Task to carry out: From the entries below, give the number of lines where the word "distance" occurs, and nothing else.

Extracted records:
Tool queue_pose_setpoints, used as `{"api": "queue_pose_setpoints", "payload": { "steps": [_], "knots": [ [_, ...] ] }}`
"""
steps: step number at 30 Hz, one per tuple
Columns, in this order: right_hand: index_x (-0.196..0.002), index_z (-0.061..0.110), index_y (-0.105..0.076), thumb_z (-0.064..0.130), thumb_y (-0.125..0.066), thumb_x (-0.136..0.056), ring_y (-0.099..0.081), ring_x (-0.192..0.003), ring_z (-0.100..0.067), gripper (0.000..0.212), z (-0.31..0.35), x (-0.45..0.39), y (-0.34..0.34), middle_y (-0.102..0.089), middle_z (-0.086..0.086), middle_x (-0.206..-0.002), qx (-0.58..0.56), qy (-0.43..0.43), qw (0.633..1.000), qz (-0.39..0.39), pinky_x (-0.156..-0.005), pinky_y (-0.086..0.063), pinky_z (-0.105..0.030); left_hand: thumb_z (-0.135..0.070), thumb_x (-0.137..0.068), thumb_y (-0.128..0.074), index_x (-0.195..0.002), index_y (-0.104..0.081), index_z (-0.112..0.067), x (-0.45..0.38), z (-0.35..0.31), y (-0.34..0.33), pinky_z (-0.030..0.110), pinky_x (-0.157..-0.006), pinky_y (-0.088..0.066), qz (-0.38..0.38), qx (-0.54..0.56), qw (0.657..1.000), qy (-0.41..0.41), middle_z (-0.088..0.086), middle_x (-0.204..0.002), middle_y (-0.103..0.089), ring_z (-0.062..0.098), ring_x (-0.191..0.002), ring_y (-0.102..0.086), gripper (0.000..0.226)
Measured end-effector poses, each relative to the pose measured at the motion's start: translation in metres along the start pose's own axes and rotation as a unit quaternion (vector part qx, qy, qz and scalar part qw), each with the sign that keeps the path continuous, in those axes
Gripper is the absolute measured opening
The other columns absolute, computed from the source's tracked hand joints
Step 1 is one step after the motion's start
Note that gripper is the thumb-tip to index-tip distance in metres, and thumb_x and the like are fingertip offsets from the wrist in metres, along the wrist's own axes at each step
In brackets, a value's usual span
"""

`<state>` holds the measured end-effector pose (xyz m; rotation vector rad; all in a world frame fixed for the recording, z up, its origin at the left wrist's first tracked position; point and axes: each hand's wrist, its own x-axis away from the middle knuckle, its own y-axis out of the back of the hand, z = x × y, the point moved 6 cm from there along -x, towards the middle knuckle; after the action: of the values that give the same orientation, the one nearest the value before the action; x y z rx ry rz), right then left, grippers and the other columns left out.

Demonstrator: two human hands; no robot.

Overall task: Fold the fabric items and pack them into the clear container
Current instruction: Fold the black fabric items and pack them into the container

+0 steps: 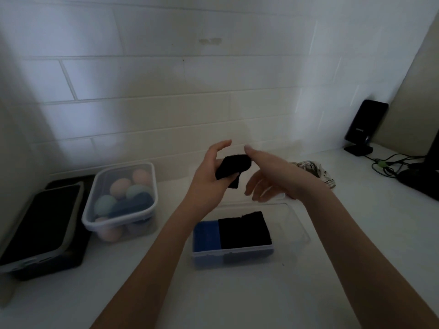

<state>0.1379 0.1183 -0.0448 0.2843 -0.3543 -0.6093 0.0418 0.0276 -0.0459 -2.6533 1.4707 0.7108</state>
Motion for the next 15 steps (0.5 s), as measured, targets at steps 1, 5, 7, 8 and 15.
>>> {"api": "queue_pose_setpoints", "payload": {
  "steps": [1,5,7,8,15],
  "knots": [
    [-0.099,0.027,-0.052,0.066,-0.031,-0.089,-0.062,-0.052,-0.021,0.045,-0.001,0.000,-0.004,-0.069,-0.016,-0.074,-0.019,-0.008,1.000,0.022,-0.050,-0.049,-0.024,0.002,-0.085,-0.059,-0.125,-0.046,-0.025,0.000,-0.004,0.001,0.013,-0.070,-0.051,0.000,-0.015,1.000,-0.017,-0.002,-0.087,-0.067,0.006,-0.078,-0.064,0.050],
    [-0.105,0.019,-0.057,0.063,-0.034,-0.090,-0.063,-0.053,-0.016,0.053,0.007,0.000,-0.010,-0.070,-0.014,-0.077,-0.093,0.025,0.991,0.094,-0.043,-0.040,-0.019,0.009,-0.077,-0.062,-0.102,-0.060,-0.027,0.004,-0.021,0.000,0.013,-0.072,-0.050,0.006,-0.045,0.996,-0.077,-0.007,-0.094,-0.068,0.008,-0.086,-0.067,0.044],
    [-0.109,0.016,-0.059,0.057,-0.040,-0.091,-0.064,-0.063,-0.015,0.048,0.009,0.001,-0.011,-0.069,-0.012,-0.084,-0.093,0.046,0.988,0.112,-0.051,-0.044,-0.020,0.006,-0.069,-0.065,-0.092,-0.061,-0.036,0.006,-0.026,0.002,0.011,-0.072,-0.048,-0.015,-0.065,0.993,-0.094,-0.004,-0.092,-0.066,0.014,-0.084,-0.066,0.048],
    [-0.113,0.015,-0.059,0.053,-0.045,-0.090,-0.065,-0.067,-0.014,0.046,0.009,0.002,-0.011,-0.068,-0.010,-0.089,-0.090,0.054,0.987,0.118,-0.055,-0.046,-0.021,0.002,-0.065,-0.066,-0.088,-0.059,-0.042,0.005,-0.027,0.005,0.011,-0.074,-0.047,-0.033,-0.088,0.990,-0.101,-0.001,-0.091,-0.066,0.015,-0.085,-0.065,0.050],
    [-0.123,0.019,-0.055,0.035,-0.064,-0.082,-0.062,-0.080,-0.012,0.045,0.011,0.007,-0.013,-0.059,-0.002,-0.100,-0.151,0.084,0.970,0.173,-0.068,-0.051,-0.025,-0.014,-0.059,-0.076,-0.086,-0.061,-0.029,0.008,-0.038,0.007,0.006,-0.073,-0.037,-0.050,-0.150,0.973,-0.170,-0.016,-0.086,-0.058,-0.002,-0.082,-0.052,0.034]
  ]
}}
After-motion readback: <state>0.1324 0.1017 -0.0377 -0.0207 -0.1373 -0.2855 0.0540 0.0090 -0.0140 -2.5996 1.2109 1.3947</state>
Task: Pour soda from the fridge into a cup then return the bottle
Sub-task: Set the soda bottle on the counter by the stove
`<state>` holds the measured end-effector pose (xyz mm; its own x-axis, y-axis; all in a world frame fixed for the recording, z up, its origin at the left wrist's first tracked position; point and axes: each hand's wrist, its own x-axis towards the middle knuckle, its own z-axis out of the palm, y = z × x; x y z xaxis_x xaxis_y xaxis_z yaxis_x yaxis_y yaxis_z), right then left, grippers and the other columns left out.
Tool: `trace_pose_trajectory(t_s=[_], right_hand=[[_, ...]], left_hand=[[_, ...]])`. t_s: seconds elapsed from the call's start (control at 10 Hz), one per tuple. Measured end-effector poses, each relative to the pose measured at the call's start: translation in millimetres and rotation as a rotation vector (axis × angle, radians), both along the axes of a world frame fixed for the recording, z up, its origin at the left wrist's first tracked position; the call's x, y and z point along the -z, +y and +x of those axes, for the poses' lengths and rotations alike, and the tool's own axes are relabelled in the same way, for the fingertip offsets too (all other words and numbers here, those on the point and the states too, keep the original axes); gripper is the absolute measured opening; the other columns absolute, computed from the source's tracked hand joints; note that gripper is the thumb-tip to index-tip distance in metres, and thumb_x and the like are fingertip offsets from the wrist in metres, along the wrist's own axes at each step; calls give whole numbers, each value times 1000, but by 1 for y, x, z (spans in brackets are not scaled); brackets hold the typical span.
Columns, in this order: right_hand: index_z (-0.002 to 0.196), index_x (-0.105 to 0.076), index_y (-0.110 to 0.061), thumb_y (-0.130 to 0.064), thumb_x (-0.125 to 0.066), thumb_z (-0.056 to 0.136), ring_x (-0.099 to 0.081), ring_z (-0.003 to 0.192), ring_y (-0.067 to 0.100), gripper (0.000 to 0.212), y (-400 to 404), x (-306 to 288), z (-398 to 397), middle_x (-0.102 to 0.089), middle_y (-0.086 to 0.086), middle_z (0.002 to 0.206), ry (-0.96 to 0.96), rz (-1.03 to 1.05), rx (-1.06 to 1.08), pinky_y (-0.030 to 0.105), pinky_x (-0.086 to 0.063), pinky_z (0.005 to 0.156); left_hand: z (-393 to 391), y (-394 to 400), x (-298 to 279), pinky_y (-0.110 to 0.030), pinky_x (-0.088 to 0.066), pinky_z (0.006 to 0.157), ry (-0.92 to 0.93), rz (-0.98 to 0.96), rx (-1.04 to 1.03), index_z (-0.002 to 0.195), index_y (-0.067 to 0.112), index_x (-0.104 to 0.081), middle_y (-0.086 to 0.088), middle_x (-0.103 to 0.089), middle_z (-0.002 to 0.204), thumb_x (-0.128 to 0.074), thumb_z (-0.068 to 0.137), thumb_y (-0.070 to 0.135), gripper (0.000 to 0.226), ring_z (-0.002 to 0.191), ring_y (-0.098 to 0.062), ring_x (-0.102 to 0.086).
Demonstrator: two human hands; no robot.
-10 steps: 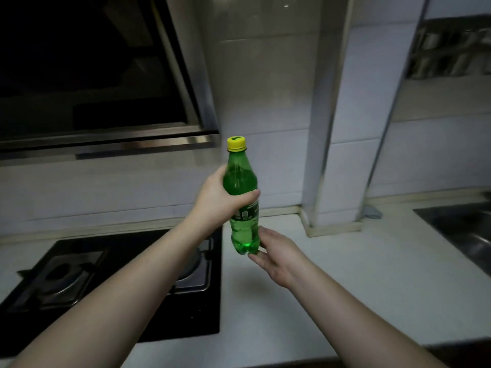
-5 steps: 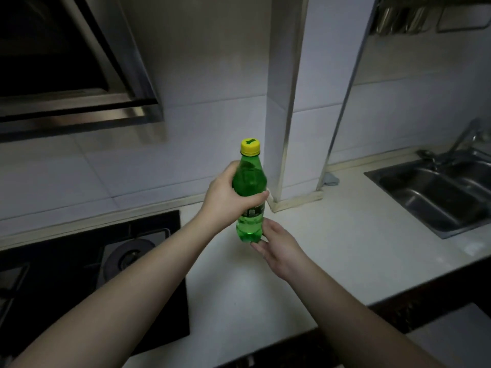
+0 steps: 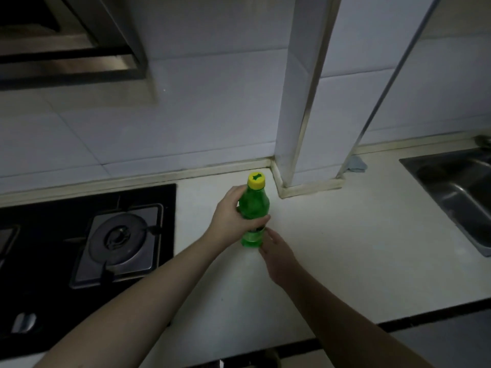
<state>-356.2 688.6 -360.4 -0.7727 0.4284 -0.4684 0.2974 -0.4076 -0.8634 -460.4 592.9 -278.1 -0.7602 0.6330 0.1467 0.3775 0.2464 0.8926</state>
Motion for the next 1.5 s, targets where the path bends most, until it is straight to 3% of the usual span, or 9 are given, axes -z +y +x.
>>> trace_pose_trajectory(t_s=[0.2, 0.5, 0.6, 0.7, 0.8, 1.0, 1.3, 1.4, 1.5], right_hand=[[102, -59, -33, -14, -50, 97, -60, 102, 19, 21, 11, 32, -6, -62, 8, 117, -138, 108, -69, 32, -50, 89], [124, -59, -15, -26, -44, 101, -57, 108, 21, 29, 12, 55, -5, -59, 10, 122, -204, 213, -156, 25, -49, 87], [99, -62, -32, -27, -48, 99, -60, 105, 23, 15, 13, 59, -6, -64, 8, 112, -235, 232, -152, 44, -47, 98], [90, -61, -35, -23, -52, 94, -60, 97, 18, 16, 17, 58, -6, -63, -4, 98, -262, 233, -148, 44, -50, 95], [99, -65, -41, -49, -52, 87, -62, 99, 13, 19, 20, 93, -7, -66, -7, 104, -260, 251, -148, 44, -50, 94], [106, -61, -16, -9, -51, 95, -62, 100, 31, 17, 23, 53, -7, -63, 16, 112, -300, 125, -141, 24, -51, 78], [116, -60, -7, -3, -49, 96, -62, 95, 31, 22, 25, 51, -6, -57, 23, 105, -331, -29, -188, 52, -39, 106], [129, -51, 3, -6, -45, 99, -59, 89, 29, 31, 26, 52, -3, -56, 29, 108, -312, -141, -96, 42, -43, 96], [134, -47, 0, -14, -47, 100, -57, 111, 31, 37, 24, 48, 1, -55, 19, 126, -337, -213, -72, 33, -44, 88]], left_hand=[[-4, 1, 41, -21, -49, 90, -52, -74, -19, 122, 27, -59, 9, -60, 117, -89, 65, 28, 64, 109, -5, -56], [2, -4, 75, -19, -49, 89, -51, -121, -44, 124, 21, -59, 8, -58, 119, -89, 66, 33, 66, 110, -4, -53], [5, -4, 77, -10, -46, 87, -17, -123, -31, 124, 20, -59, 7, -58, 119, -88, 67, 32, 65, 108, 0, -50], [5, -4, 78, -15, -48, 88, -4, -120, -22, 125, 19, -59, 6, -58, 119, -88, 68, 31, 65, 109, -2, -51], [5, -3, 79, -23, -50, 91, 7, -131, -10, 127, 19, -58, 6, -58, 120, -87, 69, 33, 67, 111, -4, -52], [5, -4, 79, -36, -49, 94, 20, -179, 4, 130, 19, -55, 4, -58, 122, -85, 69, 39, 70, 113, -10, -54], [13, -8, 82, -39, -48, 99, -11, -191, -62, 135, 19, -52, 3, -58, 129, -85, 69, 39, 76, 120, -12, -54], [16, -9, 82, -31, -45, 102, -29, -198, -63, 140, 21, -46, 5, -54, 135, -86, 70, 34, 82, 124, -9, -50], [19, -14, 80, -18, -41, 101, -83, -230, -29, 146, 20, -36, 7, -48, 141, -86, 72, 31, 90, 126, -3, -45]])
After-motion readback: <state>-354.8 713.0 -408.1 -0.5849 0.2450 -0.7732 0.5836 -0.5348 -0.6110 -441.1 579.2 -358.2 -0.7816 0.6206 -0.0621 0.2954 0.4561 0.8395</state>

Task result: 2